More than simply cheering the helping hand given to struggling banks, some investors embrace this banking crisis as “bad news is good news.” This new wrinkle puts tremendous pressure on the Fed to slow rate hikes or risk turning this into a real crisis.
This remains a choppy market, and the next day’s down follows one day’s up. Monday’s bounce is much better than tumbling to fresh lows, but the coast is unclear, and we need to remain cautious. While we might avoid the worst, we are awfully close to the edge, and it won’t take much of a slip to send us flying off the cliff.
Governments and big banks are propping up their struggling peers. While that has slowed the deposit withdrawals, is it enough to end this crisis of confidence? While it looks promising, only time will tell, and we need to put a few more days of stability behind us. The problem with waiting for the all-clear is the good discounts will be gone by then.

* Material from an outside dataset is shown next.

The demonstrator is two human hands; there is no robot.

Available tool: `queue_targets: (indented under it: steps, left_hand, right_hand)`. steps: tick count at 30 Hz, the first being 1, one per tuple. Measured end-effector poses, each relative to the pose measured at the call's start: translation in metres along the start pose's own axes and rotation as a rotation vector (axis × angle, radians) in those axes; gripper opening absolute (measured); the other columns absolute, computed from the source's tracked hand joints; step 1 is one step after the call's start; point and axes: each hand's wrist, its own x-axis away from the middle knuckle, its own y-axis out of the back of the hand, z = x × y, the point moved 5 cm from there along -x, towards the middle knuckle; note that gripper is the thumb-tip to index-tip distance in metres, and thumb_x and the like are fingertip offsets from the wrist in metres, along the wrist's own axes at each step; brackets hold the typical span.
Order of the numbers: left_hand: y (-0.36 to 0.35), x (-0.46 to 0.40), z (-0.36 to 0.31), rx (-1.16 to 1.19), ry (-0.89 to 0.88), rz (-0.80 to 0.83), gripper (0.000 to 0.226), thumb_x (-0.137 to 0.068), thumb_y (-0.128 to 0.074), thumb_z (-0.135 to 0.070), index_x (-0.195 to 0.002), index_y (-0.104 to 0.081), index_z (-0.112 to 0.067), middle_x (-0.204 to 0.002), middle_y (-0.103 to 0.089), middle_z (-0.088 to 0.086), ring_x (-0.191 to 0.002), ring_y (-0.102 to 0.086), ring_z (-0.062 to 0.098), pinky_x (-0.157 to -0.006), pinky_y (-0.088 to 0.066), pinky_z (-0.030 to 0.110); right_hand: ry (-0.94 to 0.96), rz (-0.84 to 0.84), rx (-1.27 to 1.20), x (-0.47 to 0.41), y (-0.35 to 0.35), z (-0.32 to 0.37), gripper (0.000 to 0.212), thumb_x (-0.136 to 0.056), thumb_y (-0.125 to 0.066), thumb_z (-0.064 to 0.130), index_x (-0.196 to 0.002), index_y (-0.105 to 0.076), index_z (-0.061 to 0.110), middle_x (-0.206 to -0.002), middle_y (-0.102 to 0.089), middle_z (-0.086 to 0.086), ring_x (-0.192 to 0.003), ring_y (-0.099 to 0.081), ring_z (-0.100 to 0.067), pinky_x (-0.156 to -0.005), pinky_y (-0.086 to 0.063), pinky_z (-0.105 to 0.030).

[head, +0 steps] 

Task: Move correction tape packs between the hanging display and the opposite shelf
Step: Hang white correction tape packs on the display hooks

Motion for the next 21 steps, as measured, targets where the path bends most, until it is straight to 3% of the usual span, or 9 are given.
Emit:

I’m not happy buying this uncertainty, but the hardest trades often turn into our best trades. I’m nowhere near ready to celebrate Monday’s small bounce, but it is working. I remain cautious and will take profits early and often, but I’m willing to give this bounce the benefit of the doubt until it proves me wrong.
Start small, get in early, keep a nearby stop, and only add to a trade that’s working. And take those worthwhile profits when we have them because they won’t last long!